In fact – as a measure of quite how disheartened I am by this story – I found myself looking back on the TV Movie with affection. At least then, in the Time Lords’ last on-screen confrontation, there was a fairly even tone. I mean, here, what did we get? Oh, the Doctor’s been turned into Dobby the house-elf. Mmm. And then, we're meant to accept the saccharine "I do believe in fairies!" conclusion as being ‘uplifting’. Hang on, no; if my love for the character of the Doctor weren’t so deep-seated, he’d have lost all his credibility the moment he was turned into a computer-generated gnome.

I know it’s a slightly dangerous game to start talking about taking things seriously in Doctor Who, but come on – the gnome-Doctor is such a ludicrous idea (or, at least, so dubiously handled) that it destroys any remaining shreds of integrity the story might have otherwise retained. Oh, and then, we’re meant to care when the Master dies? Seriously? Okay, I like the emotional element the new series brought to Doctor Who, but when arbitrarily bolted on to any given situation it does loose something of its power.

And this is disregarding the fact that Martha’s plan was bobbins – the Doctor patently not having enough time to impart anything useful, and her global preaching apparently not having been especially effective, considering that everyone we meet has only heard of her, not the Doctor.

Not to mention the enormous cop-out of the ‘time turning back’ ending, which is as dishearteningly weak (and not to say, predictable) as it is hackneyed. Let's just not even go there.

I find it quite hard to pin down specifically, but much of my aversion to this story stems from something slightly off in its tone. I suppose this is most obviously apparent in the way the regulars are degraded – but it’s the apparent domestic abuse of Lucy Saxon that gets me. No real attention is drawn to her black eyes, but this still feels like a huge miscalculation. While I’m absolutely fine with the sexual content, drug use and violence in the New Adventures – an adult-oriented series – it feels wildly distasteful for a self-declared family series to include this. It can’t even be argued that it's in some way raising awareness about a real life issue, because it’s being used as shorthand to show how ‘bad’ the Master is, as if pulpy megalomania and domestic abuse are comparable. Instead, it demeans something hideous.

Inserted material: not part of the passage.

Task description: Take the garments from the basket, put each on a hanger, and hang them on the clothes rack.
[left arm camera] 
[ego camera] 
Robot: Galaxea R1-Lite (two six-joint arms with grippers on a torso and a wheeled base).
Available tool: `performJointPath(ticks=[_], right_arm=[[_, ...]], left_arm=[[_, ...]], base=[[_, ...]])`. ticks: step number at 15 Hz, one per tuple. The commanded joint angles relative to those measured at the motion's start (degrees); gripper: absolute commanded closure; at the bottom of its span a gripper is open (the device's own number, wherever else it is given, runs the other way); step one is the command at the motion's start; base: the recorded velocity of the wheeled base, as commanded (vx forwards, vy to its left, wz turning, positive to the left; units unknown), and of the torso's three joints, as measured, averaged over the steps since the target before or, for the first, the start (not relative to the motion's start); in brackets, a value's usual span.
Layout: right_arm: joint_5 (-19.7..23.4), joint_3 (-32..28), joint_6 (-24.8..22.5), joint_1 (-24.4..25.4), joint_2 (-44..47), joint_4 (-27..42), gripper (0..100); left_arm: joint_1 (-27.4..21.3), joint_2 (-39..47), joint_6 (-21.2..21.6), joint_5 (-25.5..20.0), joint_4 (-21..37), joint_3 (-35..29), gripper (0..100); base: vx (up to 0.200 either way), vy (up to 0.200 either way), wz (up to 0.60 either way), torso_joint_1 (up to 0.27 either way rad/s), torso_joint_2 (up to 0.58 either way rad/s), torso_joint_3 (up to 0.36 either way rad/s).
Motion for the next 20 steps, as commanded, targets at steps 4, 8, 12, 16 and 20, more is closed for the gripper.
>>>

Even discounting this tonal misstep, this is a story where almost everything feels as if it has gone slightly awry – all the more galling by comparison to Human Nature, where the opposite is true, only a handful of episodes earlier.

PS: Captain Jack as the Face of Boe. Okay, so, by The End of the World, et al, Jack’d be quite old, to put it mildly. But why would he mutate into an (obviously alien) GIANT HEAD. With weird multiple ball things hanging off it. (Well, okay, maybe it is Jack…)

1 comment:

  1. I do think that story was very weak and I hate the 'reset button' ending (I don't get why fans don't complain more about that in 'The Big Bang').

    I think the John Sims Master was rather fun at times; I love the bit where he sings 'I Can't Decide Whether You Should Live Or Die'.